If you try to compare those police who take people’s money and property through civil asset forfeiture laws to burglars, who rob folks in more traditional ways, you are just not being fair.

To the burglars.

The Institute for Justice recently released an updated Policing for Profit report showing that federal asset forfeiture topped $5 billion in 2014. The FBI disclosed that in that same year $3.5 billion of value was lost in burglaries.

Then, folks did the math.

Steven Greenhut’s piece at reason​.com was headlined, “Cops Now Take More Than Robbers.”

At The Washington Post Wonkblog, Christopher Ingraham explained there was an especially big haul in seized assets in 2014, including $1.7 billion from Bernie Madoff. Moreover, the dollar figure for burglary doesn’t include larceny, motor vehicle theft, etc.
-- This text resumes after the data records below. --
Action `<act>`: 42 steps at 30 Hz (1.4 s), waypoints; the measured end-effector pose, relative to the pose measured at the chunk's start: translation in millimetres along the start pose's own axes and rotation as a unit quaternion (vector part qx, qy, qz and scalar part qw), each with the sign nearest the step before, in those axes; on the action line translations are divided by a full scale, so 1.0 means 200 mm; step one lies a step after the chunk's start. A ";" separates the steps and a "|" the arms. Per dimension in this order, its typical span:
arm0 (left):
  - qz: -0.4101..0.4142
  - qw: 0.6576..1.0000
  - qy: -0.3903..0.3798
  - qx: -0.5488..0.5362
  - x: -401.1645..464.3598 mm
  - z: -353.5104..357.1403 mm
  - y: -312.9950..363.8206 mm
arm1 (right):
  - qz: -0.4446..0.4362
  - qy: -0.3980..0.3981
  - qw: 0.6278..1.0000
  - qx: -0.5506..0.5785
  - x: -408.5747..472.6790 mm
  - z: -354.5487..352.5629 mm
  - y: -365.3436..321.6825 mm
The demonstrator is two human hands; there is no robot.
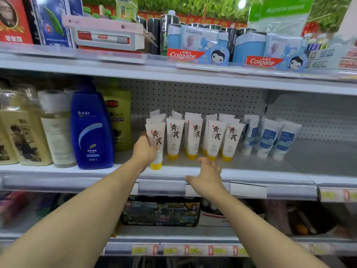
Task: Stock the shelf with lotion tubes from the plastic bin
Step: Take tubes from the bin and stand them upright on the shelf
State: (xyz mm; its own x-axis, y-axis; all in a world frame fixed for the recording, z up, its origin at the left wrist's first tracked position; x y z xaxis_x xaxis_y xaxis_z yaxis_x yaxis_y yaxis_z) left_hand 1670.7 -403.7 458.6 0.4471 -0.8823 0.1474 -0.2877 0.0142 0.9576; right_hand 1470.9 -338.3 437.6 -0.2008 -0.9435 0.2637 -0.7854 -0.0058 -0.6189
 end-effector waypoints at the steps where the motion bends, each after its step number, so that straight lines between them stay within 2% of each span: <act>1: 0.000 1.000 0.002 0.011 0.00 0.00 0.00 | -0.003 -0.004 1.000 0.001 -0.01 0.01 0.00; 8: 0.000 0.993 0.036 0.115 -0.06 -0.12 -0.08 | -0.074 -0.040 0.996 0.012 -0.08 0.07 -0.07; 16: -0.001 0.976 0.112 0.185 -0.41 -0.49 -0.33 | -0.170 -0.174 0.970 0.015 -0.30 0.34 -0.13; 19: -0.048 0.964 0.118 0.234 -0.59 -0.61 -0.51 | -0.188 -0.240 0.952 0.005 -0.42 0.48 -0.11; 22: -0.112 0.949 0.084 0.281 -0.77 -0.69 -0.74 | -0.203 -0.300 0.932 -0.004 -0.56 0.62 -0.07; 26: -0.194 0.919 0.063 0.337 -1.05 -0.79 -1.02 | -0.230 -0.347 0.908 -0.040 -0.76 0.79 -0.01; 33: -0.319 0.887 0.097 0.318 -1.45 -0.97 -1.42 | -0.260 -0.432 0.861 -0.069 -1.09 1.05 0.08; 42: -0.396 0.852 0.105 0.326 -1.67 -1.14 -1.77 | -0.261 -0.498 0.822 -0.089 -1.35 1.34 0.08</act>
State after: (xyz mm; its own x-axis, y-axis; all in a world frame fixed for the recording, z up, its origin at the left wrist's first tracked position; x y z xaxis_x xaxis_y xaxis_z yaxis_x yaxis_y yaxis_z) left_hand 1816.1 -7.4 126.7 0.8414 -0.3892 -0.3750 -0.2043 -0.8713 0.4462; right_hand 1670.4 -171.9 158.1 0.7003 -0.6320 -0.3320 -0.7035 -0.5320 -0.4712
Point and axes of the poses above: each hand's wrist, its own x-axis towards the middle knuckle, its own z-axis out of the palm, y = z × x, the point moved 8 cm from there along x, towards the middle knuckle, and after that the axes turned 11 degrees about y, right-handed, at the moved point
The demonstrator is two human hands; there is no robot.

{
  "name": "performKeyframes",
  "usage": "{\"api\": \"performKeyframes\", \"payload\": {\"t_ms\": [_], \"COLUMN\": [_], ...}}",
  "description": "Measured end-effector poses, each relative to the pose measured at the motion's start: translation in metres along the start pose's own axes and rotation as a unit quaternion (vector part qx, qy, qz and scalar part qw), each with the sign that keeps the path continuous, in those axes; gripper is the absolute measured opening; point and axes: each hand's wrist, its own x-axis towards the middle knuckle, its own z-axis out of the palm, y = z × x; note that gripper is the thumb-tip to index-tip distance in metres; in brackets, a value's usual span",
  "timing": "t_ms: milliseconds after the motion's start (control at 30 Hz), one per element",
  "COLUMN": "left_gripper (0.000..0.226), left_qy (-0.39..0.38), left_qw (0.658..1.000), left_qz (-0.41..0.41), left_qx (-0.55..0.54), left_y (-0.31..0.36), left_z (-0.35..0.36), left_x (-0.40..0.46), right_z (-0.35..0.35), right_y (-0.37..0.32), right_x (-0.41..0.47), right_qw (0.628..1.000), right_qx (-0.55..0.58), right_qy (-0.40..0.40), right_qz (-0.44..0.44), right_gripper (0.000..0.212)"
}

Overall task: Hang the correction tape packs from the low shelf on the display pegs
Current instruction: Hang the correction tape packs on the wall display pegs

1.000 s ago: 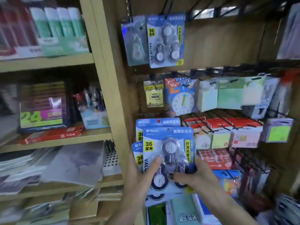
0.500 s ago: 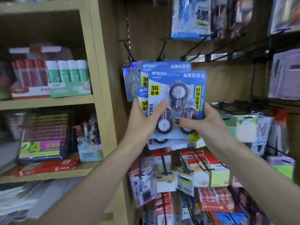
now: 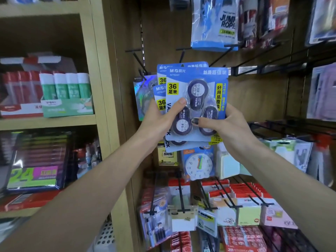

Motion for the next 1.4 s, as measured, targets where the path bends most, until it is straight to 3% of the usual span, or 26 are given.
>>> {"api": "performKeyframes", "payload": {"t_ms": [133, 467, 600, 767, 833, 900, 1000, 1033, 1133, 1200, 1267, 1400], "left_gripper": [0.034, 0.037, 0.067, 0.093, 0.114, 0.110, 0.125, 0.120, 0.068, 0.048, 0.049, 0.080], "left_qy": [0.003, -0.006, 0.011, 0.015, 0.017, 0.028, 0.028, 0.030, 0.037, 0.031, 0.033, 0.051], "left_qw": [1.000, 1.000, 0.997, 0.973, 0.967, 0.964, 0.954, 0.954, 0.959, 0.959, 0.962, 0.975], "left_qz": [0.000, -0.017, -0.075, -0.225, -0.253, -0.262, -0.293, -0.294, -0.280, -0.281, -0.270, -0.216], "left_qx": [0.001, 0.000, -0.010, -0.040, -0.036, -0.039, -0.049, -0.048, -0.028, -0.016, -0.018, -0.031], "left_y": [-0.003, 0.001, 0.000, -0.003, -0.007, -0.008, -0.007, -0.005, 0.002, 0.007, 0.007, -0.007], "left_z": [-0.001, -0.005, -0.005, -0.006, -0.006, -0.006, -0.009, -0.009, -0.009, -0.007, -0.006, -0.007], "left_x": [0.004, 0.003, 0.012, 0.025, 0.031, 0.038, 0.049, 0.049, 0.045, 0.045, 0.044, 0.039], "right_z": [-0.001, 0.003, 0.004, 0.004, 0.006, 0.009, 0.012, 0.014, 0.015, 0.013, 0.010, 0.005], "right_y": [-0.001, -0.007, -0.007, 0.007, 0.013, 0.015, 0.014, 0.011, 0.005, 0.006, 0.009, 0.016], "right_x": [0.002, 0.000, 0.009, 0.034, 0.047, 0.059, 0.076, 0.078, 0.083, 0.083, 0.082, 0.072], "right_qw": [1.000, 0.999, 0.998, 0.992, 0.986, 0.980, 0.976, 0.975, 0.972, 0.971, 0.971, 0.976], "right_qx": [-0.003, 0.019, 0.039, 0.052, 0.034, 0.031, 0.019, 0.016, 0.017, 0.020, 0.011, -0.006], "right_qy": [0.000, -0.016, -0.031, -0.036, -0.049, -0.052, -0.047, -0.049, -0.052, -0.060, -0.073, -0.080], "right_qz": [0.002, 0.021, 0.042, 0.110, 0.156, 0.192, 0.214, 0.218, 0.229, 0.232, 0.226, 0.201], "right_gripper": [0.041, 0.042, 0.040, 0.032, 0.046, 0.064, 0.072, 0.069, 0.048, 0.041, 0.037, 0.051]}}
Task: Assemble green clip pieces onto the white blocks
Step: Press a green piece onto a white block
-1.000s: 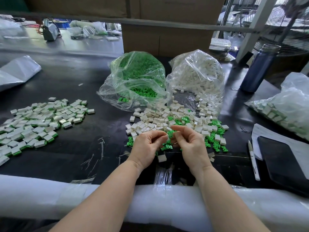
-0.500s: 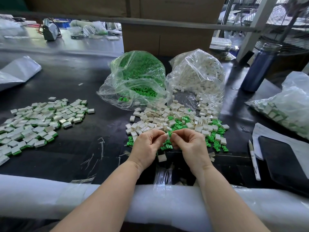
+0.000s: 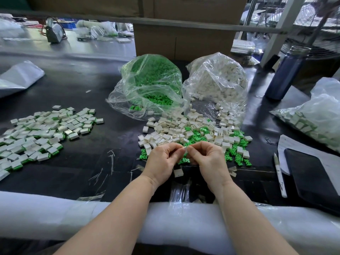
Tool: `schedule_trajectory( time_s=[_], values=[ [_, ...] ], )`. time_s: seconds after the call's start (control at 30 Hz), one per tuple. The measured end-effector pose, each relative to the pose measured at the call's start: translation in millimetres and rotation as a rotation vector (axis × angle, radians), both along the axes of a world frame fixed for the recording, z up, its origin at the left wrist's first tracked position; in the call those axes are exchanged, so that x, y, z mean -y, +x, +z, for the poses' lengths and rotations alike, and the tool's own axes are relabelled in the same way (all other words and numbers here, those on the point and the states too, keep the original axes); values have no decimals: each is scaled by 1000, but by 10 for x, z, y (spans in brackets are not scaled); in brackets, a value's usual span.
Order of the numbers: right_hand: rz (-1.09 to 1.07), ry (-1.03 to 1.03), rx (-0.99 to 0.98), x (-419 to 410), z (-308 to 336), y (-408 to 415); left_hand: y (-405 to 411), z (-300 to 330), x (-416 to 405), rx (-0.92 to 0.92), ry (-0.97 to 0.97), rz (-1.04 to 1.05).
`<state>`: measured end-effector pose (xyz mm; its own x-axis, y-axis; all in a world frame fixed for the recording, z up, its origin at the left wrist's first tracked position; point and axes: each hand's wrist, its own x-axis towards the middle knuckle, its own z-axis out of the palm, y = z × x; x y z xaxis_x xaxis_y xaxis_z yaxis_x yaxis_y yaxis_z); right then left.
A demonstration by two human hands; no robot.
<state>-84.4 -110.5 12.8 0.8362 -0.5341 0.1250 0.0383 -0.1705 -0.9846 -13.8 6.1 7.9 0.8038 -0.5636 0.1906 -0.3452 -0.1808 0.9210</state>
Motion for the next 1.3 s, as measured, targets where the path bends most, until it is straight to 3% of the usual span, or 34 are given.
schedule_trajectory(
  time_s=[0.1,0.4,0.63,0.83,1.3],
  values=[
    [-24,21,51,5,17,-11,-20,7,5,-39,-51,-12],
    [48,-220,103,-13,26,-34,-22,0,-14,-25,-43,20],
    [75,-116,42,-7,1,-4,-10,26,-19,-99,-106,-16],
    [189,-41,8,-20,18,2,-16,45,-15,-43,-96,-53],
    [202,98,-11,30,27,-21,-29,68,-27,21,-16,-111]
  ],
)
All such theft combined totaled more than $12 billion that year.

So, law enforcement isn’t stealing quite as much from citizens as the criminals they are supposed to be protecting us from are. Sort of a backhanded compliment, though.
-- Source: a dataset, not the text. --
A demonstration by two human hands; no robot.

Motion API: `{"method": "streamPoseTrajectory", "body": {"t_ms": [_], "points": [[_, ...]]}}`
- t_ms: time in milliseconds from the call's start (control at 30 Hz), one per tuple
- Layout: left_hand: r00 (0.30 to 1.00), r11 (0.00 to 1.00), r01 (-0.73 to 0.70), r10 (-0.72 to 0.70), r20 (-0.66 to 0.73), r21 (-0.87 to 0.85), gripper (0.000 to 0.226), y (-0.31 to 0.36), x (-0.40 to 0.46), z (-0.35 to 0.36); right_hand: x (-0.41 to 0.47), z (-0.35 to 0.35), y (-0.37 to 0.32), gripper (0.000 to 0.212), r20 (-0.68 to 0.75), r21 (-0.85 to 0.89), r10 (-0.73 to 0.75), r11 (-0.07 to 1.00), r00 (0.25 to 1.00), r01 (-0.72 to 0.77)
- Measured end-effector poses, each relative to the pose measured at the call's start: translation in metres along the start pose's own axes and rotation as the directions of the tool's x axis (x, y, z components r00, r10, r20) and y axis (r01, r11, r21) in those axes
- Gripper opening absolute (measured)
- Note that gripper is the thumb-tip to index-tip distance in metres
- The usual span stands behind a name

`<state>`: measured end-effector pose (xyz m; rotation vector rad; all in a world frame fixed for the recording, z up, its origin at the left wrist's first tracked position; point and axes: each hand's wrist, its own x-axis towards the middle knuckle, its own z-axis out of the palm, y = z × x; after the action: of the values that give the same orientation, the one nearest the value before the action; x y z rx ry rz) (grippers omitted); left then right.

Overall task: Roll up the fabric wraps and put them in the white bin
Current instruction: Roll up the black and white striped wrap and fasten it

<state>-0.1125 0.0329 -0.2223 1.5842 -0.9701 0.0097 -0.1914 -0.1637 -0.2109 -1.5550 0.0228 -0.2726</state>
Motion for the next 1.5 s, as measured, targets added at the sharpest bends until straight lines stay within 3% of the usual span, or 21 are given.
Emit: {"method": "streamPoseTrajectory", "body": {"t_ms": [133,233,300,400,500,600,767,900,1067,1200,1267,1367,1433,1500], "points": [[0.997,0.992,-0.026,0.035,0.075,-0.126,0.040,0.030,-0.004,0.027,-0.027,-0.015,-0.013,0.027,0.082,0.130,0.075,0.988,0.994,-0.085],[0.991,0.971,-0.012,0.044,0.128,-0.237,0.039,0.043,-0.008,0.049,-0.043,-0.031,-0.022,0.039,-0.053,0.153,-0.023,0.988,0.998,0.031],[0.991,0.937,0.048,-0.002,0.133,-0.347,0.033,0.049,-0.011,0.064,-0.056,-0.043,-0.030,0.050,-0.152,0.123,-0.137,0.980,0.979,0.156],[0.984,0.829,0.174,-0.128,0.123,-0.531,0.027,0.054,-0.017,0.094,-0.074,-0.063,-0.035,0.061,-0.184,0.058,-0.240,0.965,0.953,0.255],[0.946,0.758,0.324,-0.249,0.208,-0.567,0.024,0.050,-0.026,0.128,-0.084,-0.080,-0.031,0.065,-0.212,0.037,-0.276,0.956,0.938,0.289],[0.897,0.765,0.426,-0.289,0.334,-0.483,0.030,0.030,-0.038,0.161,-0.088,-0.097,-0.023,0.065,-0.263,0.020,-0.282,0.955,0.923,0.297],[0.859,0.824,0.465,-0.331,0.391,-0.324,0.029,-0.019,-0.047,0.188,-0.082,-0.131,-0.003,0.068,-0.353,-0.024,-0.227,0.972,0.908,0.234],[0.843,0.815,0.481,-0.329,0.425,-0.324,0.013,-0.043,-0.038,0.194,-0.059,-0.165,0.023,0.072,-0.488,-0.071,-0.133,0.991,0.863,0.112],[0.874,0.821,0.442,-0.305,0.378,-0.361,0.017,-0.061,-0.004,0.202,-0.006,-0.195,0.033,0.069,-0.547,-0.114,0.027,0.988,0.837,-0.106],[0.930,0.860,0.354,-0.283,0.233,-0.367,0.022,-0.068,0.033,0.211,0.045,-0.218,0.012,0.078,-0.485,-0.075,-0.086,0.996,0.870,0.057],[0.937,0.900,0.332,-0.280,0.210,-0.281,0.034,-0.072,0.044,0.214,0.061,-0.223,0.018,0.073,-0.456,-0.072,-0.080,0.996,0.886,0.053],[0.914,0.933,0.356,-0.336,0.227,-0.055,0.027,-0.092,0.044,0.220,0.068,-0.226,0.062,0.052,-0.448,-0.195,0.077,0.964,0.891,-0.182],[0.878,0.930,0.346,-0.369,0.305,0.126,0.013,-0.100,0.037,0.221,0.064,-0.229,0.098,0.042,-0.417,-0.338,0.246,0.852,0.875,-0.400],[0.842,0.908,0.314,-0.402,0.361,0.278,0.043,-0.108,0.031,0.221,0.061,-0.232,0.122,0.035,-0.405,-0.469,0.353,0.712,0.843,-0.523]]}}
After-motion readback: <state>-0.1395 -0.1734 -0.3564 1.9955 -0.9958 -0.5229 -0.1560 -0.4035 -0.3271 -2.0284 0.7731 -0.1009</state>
Recent polling finds more than 70 percent of Americans opposed to seizing assets without a criminal conviction, i.e. innocent until proven guilty, but taking cash and cars and stuff from folks never charged with or convicted of a crime has become a big business for “our” government.

When legislation to mildly reform civil forfeiture failed recently in California, Mr. Greenhut called legislators’ votes “about money, not justice.” Ferocious lobbying by the California District Attorneys Association and the California Police Chiefs warned money-​grubbing legislators that budgets would take an $80 to $100 million hit.

Theft is apparently quite lucrative. Who knew?

This is Common Sense. I’m Paul Jacob.